Written Submissions Written submissions have become a necessary part of the mediation process. While it is up to the parties to determine the parameters of written submissions, a significant insight offered by the panel is that parties are often so intent on submitting confidential documents, that they are little more than motion papers with a few lines devoted to mediation issues. A useful alternative is for counsel to exchange these documents with the mediation section redacted or simply put the mediation comments in a short supplemental statement for the mediator only. This is the place to tell the mediator any concerns, including opinions regarding the opposing party and its counsel.
Mediation Sessions A mediation proceeding typically includes both a joint session and private sessions. Prior to the joint session, it is useful for the mediator to meet briefly with each side so the mediator can establish credibility with the participants and prepare them for the joint session and negotiations to follow. The joint session that follows ensures that all involved hear the parties’ respective positions, while also giving the principals a chance to put a face to the negotiations. In many cases, the principals do not otherwise meet. Done properly, this session sets a positive tone for the entire mediation and encourages compromise.

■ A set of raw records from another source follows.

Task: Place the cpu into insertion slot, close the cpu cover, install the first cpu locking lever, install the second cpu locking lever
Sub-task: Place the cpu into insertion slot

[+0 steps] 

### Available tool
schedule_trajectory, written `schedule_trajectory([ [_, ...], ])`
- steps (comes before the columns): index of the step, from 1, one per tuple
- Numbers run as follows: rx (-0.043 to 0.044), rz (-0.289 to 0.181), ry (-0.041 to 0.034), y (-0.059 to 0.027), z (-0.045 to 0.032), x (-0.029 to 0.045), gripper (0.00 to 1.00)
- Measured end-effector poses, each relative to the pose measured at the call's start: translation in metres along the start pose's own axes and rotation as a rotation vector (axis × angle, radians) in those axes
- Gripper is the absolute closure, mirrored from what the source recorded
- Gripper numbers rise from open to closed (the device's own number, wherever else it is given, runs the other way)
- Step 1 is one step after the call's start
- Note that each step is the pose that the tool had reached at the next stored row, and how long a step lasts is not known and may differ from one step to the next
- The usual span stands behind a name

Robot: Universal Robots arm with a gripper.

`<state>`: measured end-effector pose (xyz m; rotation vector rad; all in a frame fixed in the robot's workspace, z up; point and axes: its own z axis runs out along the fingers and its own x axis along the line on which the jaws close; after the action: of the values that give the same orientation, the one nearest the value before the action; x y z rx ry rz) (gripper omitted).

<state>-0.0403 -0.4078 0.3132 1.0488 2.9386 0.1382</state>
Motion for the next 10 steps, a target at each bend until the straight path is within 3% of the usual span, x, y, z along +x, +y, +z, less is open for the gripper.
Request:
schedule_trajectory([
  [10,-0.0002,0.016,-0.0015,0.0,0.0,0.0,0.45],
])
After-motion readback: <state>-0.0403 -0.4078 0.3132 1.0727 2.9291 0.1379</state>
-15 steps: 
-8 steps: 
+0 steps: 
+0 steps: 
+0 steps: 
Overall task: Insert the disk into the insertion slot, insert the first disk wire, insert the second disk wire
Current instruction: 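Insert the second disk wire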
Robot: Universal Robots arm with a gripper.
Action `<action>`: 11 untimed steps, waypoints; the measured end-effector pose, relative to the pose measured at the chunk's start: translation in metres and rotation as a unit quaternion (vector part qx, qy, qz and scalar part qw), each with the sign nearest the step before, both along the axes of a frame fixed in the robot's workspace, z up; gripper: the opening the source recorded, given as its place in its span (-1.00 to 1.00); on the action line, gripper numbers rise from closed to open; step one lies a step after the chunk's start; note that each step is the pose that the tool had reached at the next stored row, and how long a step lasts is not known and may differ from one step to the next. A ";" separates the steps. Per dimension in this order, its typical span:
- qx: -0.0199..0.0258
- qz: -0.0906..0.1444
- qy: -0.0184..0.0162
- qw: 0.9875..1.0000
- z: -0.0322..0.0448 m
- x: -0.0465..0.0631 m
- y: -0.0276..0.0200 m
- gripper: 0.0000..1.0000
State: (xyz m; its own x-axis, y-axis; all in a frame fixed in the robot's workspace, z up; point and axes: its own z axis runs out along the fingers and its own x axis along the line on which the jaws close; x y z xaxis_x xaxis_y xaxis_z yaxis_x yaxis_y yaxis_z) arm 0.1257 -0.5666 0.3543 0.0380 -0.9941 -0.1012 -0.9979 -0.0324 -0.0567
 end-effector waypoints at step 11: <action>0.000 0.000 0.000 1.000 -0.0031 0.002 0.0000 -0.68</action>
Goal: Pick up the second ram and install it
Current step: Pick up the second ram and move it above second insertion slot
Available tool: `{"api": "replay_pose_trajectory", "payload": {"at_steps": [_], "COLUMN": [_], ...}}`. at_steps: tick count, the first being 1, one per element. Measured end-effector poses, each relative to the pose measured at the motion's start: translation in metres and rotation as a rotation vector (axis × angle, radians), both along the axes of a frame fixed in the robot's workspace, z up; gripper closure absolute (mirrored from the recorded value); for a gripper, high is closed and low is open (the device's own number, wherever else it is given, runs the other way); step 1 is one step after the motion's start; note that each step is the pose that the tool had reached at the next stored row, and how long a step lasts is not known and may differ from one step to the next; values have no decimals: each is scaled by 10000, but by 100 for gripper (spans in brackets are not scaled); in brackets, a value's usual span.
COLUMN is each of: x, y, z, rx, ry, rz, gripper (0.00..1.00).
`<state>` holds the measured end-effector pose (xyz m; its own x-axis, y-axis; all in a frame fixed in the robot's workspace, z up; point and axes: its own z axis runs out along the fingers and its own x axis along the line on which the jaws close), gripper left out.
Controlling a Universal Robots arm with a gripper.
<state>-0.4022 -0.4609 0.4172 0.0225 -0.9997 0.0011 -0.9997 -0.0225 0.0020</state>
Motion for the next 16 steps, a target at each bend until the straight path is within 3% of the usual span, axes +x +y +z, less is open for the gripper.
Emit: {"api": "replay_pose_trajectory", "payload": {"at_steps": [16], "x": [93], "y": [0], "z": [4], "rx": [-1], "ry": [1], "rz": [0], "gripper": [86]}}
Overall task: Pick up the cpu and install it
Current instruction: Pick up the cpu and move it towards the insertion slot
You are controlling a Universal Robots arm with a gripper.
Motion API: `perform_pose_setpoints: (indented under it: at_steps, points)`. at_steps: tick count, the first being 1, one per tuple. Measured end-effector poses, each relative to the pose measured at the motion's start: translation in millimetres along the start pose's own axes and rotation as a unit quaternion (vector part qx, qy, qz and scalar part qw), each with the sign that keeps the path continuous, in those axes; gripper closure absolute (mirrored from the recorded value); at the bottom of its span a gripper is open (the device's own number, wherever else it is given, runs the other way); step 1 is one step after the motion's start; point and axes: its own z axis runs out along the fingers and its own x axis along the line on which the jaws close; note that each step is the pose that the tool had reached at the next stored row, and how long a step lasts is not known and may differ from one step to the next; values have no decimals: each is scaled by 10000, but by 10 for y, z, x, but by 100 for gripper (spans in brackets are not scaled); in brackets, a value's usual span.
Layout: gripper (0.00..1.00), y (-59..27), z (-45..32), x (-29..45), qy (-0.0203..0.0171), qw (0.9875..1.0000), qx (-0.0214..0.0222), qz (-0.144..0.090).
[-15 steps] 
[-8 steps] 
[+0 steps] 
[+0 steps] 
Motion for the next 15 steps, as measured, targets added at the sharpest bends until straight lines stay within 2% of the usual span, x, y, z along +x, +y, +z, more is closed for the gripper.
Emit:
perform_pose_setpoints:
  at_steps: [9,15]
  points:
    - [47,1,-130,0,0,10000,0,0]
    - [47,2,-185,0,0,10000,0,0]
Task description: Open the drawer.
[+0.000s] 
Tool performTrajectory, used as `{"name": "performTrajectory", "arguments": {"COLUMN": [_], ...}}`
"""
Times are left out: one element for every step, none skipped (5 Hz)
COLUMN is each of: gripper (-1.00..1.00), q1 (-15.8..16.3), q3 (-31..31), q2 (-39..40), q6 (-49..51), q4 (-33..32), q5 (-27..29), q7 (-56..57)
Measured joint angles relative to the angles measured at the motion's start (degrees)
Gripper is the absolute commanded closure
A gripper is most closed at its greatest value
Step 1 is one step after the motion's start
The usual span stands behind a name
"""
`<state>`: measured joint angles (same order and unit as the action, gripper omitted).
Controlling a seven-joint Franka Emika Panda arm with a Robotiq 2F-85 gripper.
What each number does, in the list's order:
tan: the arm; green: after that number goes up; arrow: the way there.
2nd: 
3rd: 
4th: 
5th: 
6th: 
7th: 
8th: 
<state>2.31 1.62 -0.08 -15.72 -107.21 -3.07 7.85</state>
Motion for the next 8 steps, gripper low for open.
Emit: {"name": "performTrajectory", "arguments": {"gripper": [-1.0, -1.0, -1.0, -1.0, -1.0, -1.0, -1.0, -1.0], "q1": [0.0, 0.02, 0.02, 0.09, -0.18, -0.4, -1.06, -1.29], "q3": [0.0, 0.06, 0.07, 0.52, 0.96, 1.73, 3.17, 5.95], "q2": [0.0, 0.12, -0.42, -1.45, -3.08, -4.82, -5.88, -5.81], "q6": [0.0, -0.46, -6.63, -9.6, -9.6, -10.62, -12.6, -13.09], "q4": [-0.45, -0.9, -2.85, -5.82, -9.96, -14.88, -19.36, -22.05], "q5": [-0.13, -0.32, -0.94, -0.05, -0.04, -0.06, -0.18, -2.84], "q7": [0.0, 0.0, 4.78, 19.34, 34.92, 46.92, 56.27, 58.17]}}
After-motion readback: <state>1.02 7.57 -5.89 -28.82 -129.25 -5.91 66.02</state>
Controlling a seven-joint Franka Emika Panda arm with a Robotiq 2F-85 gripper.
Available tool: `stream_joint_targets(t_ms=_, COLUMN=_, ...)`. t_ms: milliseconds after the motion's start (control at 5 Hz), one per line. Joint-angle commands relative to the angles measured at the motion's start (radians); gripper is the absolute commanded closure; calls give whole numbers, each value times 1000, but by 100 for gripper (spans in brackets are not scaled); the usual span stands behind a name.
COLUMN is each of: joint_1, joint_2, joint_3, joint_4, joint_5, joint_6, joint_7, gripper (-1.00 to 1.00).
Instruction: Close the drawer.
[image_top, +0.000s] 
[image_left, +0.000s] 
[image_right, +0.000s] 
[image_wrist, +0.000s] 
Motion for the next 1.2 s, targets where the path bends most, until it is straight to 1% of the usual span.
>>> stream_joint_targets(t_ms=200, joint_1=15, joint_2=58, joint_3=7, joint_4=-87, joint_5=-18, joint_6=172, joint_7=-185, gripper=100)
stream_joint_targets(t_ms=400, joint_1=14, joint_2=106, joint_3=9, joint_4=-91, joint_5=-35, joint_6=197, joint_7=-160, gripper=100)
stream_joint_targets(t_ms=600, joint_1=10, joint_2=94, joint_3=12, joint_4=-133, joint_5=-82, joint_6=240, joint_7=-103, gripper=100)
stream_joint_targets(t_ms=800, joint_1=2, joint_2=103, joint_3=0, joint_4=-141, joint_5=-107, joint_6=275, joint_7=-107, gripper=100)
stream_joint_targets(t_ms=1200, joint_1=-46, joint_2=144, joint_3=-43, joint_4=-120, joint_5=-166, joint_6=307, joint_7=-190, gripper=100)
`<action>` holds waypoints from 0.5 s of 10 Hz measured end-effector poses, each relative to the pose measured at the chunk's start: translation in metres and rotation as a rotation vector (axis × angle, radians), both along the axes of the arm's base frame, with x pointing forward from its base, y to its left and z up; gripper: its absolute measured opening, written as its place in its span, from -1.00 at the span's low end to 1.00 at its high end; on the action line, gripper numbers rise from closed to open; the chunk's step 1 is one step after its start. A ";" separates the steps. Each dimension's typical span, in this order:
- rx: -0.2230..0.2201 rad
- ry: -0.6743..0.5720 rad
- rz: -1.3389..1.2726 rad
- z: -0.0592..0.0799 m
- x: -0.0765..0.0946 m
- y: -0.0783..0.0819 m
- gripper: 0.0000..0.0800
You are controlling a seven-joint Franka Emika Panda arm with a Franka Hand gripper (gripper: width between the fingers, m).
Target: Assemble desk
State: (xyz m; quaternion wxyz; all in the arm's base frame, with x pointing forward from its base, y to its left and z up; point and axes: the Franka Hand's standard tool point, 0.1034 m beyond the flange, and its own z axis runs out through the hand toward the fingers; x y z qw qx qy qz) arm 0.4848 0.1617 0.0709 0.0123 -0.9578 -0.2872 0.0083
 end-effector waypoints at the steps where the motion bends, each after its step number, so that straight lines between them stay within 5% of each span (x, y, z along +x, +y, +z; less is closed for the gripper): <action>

After the joint session, the parties meet with the mediator in a series of private sessions only. Private sessions, with the parties and their respective counsel, in separate rooms, are invaluable to the negotiating process. They offer the opportunity for candor and advocacy by the parties and mediator.
In the first mock private session, the mediator asked the cedent client and counsel for their thoughts on the joint session and whether the cedent would be willing to make a demand or would prefer that the mediator request an offer. They responded that they would prefer an offer first. The mediator asked what they expected from the reinsurer’s offer and why. Upon conferring with counsel, the client made a demand of 80% even though the cedent expected a “low ball” offer of 40% from the reinsurer. The cedent indicated to the mediator that a counteroffer would not be forthcoming if the reinsurer’s offer was unreasonable and that an offer under 40% would be unreasonable. The mediator suggested that the cedent at least consider the possibility of an offer under 40%.
In the mock private session with the reinsurer and its counsel, the reinsurer indicated any payment of the claim would include a steep discount, accounting for the bad faith portion of the settlement. The mediator advised that the cedent’s opening demand was 80%, characterizing it as reasonable and suggesting that a good faith offer should be made in response. The mediator encouraged the reinsurer to speak privately with counsel in connection with formulating a response, and they did. (It is perfectly acceptable to ask the mediator to leave at any time.) They advised the mediator that the reinsurer was willing to pay 20%, and while they may consider increasing the offer, they would not go to 40%.
Back in a private session with the cedent, the mediator reported the 20% offer and the cedent responded that there would be no counteroffer because a number in the middle, i.e., 60%, would not be acceptable. The mediator asked how they would like to proceed and suggested it might it be a good time for him to meet with the lawyers only.
With time pressure to wrap up, the panel members added some of their own thoughts on mediation and why it is not used very frequently to resolve reinsurance disputes. One explanation given was the familiarity of company representatives with one another based on prior dealings and settlements. In those cases, the representatives may reach out for a meeting or phone call, with authority, to attempt to negotiate outside a formal mediation process, avoiding the expense of a mediation. Company representatives sometimes achieve success through principal-to-principal meetings, especially where they both have an interest in working out the dispute directly.
Throughout the presentation, the panel highlighted some of the common obstacles in mediation and practical steps to avoid them, and ways to work through them when they do arise. From information gathering through pre-mediation phone calls, written submissions, joint and private sessions, it is critical to understand the players and their appetite for compromise, while managing their expectations regarding exposure and valuation of the case. Some cases can be worked out readily, while others become so intractable, due to any number of reasons (e.g., lawyers at odds, bad blood between clients, breakdown between lawyer and client), that assistance from an independent professional is the best answer.